A blood urea nitrogen (BUN) test measures the amount of nitrogen in the blood that comes from urea. A BUN test helps estimate how well the kidneys are functioning. Severe heart failure can decrease kidney function. Several common heart failure medicines—particularly diuretics and angiotensin-converting enzyme (ACE) inhibitors—can also decrease kidney function.
A brain natriuretic peptide (BNP) test measures the amount of the BNP hormone in your blood. BNP is made by your heart and tells how well your heart is working. Normally, only a low amount of BNP is found in your blood. However, if your heart has to work harder over a long period of time, such as from heart failure, the heart releases more BNP and the blood level of BNP will get higher. The BNP level may drop when treatment for heart failure is working.
Albumin is a protein in the body. Decreased levels of this protein may indicate that fluid buildup in the body is caused by an intestinal disorder (hypoalbuminemia), a liver problem, or kidney disease.
Thyroid hormone measurements may be needed if you have a rapid, irregular heartbeat (atrial fibrillation), have evidence of thyroid disease, or are older than 65. Abnormal findings may be a sign that heart failure is caused or made worse by an underactive thyroid (hypothyroidism) or an overactive thyroid (hyperthyroidism).

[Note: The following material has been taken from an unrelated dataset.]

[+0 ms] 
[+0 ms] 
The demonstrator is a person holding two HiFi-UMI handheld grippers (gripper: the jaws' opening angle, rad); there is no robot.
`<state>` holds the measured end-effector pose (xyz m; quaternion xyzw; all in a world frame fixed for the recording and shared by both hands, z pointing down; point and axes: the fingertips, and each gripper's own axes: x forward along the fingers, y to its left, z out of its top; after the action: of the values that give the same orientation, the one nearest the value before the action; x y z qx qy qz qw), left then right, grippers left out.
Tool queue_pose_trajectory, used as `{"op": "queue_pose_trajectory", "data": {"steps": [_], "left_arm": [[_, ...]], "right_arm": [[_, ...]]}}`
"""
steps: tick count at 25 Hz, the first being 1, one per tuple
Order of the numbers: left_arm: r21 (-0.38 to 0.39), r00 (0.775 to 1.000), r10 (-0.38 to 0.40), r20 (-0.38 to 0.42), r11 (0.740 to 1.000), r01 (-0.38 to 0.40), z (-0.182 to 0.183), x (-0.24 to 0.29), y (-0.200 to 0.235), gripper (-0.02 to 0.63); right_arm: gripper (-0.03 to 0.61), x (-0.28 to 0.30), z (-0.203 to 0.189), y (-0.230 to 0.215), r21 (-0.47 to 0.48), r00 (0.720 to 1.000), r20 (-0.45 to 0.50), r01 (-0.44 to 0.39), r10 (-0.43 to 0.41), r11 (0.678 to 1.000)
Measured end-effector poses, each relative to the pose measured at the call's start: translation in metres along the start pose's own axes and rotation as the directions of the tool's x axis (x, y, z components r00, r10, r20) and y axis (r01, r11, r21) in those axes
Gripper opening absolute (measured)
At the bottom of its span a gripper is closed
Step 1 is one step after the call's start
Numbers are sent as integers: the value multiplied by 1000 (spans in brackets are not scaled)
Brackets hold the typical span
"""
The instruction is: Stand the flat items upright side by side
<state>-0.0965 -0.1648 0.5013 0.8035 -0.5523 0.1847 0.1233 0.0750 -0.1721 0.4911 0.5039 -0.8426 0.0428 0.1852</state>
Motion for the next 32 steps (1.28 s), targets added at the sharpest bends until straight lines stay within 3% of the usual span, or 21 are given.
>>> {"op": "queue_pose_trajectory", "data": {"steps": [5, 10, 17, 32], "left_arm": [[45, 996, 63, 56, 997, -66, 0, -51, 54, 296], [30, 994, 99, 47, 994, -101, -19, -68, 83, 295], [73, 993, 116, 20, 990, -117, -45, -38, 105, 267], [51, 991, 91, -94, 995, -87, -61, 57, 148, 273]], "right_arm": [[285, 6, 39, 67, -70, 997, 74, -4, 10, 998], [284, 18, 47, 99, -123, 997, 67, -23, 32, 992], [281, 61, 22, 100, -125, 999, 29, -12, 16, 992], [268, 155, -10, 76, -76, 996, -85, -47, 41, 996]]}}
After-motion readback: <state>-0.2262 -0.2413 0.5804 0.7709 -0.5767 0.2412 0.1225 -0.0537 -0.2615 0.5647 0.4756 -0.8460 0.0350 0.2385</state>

Protein or red blood cells in the urine may indicate a kidney disorder.
Fasting blood glucose
A fasting blood glucose test measures the amount of glucose in your blood after you have not eaten for at least 8 hours. Glucose is a natural sugar in the body that is used for energy. High levels of glucose in the blood may indicate diabetes.
A lipid panel is a blood test that measures lipids—fats and fatty substances used as a source of energy in your body. Lipids include cholesterol, triglycerides, high-density lipoprotein (HDL), and low-density lipoprotein (LDL).

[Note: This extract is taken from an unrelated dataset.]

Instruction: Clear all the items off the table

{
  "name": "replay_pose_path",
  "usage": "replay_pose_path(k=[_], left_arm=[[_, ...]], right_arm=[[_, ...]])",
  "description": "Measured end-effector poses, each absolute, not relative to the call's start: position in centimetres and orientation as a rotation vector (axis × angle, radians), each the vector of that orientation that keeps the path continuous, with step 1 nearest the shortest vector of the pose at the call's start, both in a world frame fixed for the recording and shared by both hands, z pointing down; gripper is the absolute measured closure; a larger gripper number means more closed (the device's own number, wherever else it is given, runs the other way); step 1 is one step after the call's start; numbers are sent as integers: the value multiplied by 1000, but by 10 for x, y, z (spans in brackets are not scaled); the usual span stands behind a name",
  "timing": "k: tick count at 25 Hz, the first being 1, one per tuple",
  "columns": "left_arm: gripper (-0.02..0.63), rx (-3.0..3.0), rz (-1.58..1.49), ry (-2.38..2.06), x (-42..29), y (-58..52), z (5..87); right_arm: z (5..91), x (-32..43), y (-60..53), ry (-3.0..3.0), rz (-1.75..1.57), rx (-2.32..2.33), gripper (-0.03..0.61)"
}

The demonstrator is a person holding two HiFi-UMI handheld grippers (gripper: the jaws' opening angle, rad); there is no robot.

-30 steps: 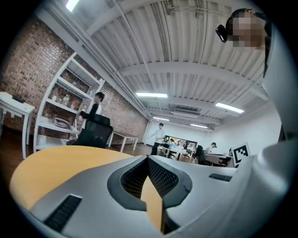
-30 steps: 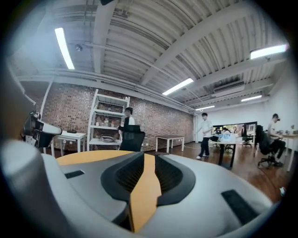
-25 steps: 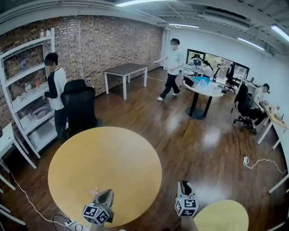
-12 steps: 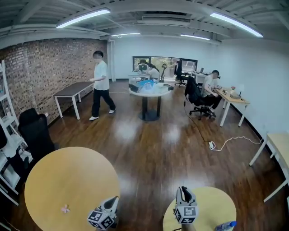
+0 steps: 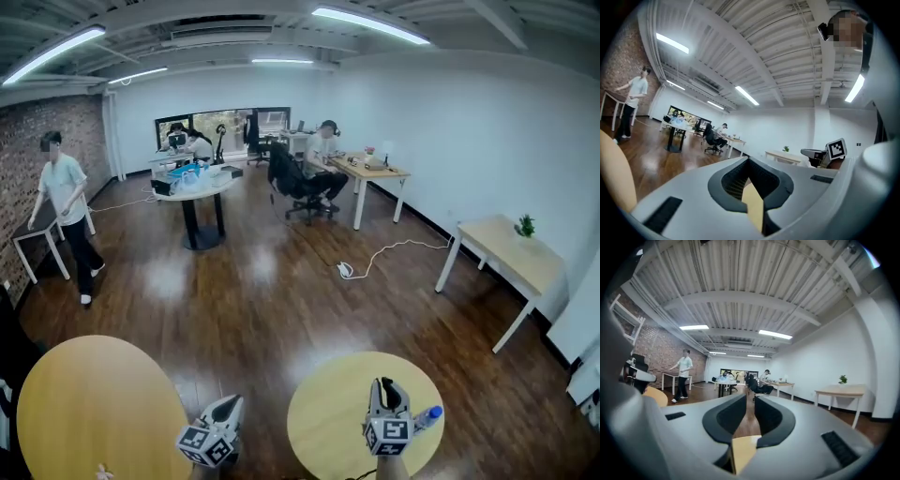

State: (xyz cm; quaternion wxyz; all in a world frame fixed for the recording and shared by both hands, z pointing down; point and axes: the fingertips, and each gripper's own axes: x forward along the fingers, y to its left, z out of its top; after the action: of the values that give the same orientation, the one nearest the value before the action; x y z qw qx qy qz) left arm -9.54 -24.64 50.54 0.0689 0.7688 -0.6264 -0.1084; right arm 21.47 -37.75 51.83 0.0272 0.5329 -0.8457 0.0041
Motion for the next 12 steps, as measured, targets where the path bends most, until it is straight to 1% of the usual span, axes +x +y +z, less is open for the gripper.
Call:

Liver function tests (SGOT, SGPT)
Liver function tests include a variety of tests that measure certain enzymes and other substances produced by the liver. If the levels of these substances are high, it may indicate damage or disease in the liver. Heart failure may also cause fluid buildup in the liver, which also may cause elevated liver function test results. For more information, see the medical tests Alanine Aminotransferase, Alkaline Phosphatase, and Aspartate Aminotransferase.
People with heart failure need to maintain the concentration of electrolytes in the blood (particularly sodium, potassium, and magnesium). This is especially true for people who take diuretics, which can lower sodium, magnesium, or potassium levels in the blood if the dose is too high. Other medicines such as ACE inhibitors, by contrast, can cause high potassium levels.
Your electrolytes should be checked regularly, particularly if your symptoms are changing or if your medicines are being adjusted.
Prothrombin time (PT)/partial thromboplastin time (PTT)
PT/PTT measures how long it takes for your blood to clot. If you need to take warfarin (a blood thinner) because you are at risk for stroke, you will need to monitor your PT regularly to make sure that you are taking the correct dose of warfarin. A method of standardizing prothrombin time results, called the international normalized ratio (INR) system, is used to compare prothrombin time results among labs using different test methods. Using the INR system, treatment to prevent blood clots (anticoagulant therapy) remains consistent even if a person has the test done at different labs.
If you are a sexually active woman of childbearing age and have new symptoms of heart failure, your doctor may order a pregnancy test. Pregnancy can occasionally cause heart failure, and pregnancy and childbirth may be dangerous for a woman with severe heart failure, particularly if the heart failure is caused by mitral valve stenosis or other obstructive heart disease.